Every skier, snowboarder, and hiker has that one mountain they have been drooling over to scratch off their checklist. For Bill Briggs, it was skiing down the Grand Teton in Wyoming. Fifty years ago, on June 16, 1971, Briggs became the first skier to ever descend down the Grand Teton. This peak reaches nearly 14,000 feet in elevation and is considered to be exposed and dangerous.
For Briggs, his descent was not only a remarkable personal achievement, however, it has also been considered “a groundbreaking ski-mountaineering event in the U.S.” In order for Briggs to successfully ride out this line, he was required to climb ice on his 7,500-foot ascent, rappel down mandatory cliff faces, and ski through tight no-fall-zone areas.
Frequently referred to as the Father of Extreme Skiing, Briggs has been an enormous influence on the world of mountaineering and backcountry skiing communities. In addition to the Grand, Briggs was also the first to ski down other mountains in Grand Teton National Park and even led a 100-mile traverse through the mountains of Canada.

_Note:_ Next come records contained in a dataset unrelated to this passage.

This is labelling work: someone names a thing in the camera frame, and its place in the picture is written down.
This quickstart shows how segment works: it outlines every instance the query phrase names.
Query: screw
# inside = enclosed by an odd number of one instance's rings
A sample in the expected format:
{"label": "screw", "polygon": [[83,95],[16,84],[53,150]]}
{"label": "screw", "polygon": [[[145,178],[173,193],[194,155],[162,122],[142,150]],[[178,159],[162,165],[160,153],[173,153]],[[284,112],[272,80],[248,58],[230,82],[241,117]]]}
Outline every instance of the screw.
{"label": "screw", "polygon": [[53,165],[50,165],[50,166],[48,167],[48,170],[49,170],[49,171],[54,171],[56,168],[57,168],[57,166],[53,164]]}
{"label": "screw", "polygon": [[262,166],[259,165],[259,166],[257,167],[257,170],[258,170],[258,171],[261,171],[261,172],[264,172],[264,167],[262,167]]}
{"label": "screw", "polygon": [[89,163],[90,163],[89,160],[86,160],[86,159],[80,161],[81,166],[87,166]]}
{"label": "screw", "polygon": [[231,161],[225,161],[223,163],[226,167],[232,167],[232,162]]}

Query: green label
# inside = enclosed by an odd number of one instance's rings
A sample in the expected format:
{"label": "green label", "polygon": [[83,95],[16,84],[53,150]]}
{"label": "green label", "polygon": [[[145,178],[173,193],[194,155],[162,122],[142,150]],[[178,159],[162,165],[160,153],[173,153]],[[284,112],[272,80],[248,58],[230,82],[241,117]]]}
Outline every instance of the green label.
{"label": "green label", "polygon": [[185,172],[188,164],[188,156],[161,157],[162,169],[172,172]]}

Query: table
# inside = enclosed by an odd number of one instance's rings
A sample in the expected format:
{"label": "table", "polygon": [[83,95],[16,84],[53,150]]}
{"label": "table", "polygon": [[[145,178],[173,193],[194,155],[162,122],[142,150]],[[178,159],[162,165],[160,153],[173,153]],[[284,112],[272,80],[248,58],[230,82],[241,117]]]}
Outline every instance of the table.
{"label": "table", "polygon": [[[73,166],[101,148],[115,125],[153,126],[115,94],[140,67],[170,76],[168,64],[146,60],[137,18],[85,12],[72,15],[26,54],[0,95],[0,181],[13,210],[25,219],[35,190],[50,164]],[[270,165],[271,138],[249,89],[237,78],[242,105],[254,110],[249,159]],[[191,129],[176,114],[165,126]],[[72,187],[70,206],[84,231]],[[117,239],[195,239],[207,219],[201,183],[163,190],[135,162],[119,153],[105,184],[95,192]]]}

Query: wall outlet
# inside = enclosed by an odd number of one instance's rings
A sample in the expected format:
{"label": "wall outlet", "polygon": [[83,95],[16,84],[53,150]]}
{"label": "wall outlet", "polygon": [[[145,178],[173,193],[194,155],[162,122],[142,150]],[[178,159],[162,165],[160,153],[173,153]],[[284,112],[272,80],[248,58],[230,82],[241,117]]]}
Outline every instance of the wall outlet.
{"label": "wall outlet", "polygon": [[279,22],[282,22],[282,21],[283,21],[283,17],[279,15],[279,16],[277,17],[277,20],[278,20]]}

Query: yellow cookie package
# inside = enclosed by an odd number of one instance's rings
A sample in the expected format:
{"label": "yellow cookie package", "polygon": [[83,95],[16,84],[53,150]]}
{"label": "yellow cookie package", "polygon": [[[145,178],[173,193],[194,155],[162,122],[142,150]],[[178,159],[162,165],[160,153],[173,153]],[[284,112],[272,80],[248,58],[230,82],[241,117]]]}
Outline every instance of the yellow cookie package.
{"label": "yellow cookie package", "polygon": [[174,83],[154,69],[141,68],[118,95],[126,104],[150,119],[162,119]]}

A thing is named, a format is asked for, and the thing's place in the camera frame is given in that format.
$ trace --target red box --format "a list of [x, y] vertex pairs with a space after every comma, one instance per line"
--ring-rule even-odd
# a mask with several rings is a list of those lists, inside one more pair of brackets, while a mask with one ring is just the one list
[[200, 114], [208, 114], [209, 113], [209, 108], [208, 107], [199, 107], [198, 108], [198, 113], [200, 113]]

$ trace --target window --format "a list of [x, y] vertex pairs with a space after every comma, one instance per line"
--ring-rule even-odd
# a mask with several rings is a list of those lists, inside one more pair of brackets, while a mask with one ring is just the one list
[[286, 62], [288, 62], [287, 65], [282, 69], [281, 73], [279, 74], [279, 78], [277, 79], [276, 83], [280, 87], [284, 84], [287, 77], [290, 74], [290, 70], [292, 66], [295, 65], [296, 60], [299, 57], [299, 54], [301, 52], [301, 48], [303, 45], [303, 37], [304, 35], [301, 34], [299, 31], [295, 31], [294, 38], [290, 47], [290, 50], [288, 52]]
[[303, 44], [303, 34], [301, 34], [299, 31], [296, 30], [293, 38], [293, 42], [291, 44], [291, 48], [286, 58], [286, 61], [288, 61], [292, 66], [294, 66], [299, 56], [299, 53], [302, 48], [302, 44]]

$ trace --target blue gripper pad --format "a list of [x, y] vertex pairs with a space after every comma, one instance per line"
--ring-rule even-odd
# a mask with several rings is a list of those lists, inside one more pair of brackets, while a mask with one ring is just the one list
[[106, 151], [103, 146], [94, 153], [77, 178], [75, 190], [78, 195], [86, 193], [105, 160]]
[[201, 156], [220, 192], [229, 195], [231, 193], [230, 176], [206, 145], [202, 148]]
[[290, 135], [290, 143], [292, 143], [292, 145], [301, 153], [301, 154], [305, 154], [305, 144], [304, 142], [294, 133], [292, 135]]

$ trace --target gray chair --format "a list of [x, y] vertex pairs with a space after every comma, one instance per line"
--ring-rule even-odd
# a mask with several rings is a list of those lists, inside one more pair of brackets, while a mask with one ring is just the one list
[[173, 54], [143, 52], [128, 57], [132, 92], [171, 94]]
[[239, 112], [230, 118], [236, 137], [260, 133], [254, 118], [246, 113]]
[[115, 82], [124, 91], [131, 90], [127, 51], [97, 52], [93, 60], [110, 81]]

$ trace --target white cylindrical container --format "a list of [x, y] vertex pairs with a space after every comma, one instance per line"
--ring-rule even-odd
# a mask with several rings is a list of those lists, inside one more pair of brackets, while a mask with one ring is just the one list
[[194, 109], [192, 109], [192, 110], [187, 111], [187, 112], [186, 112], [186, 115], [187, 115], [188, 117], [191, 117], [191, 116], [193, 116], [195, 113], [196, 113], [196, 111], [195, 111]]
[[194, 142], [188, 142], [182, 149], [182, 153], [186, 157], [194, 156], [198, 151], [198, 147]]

Even though Briggs is most commonly known for his gnarly descents and pioneering of the sport, he has also made a name for himself on the bunny hill. Since he purchased the Snow King ski school in the late 1960s, Briggs has dedicated his time to becoming the father of ski lessons and making sure that anyone can learn to ride. Bill has been praised to be one of the greatest ski instructors:
- “He’s like an English professor giving a lecture, explaining theory with laser-like precision and demonstrating how to execute skills properly”
- “His lessons are peppered with references to ski pioneers from the birth of the sport, mountaineers and racers, European and American”
- “He’s always patient. No matter how much you screw up, he’ll say, ‘That part was good’”
Bill Briggs has an unparalleled list of accomplishments when it comes to skiing, yet his most celebrated will always be that he was the first skier to ride down the Grand Teton. On his fiftieth anniversary of the feat, Stagecoach Bar in Wilson, Wyoming celebrated with a party and reminded the mountaineering and skiing communities that legends are never forgotten.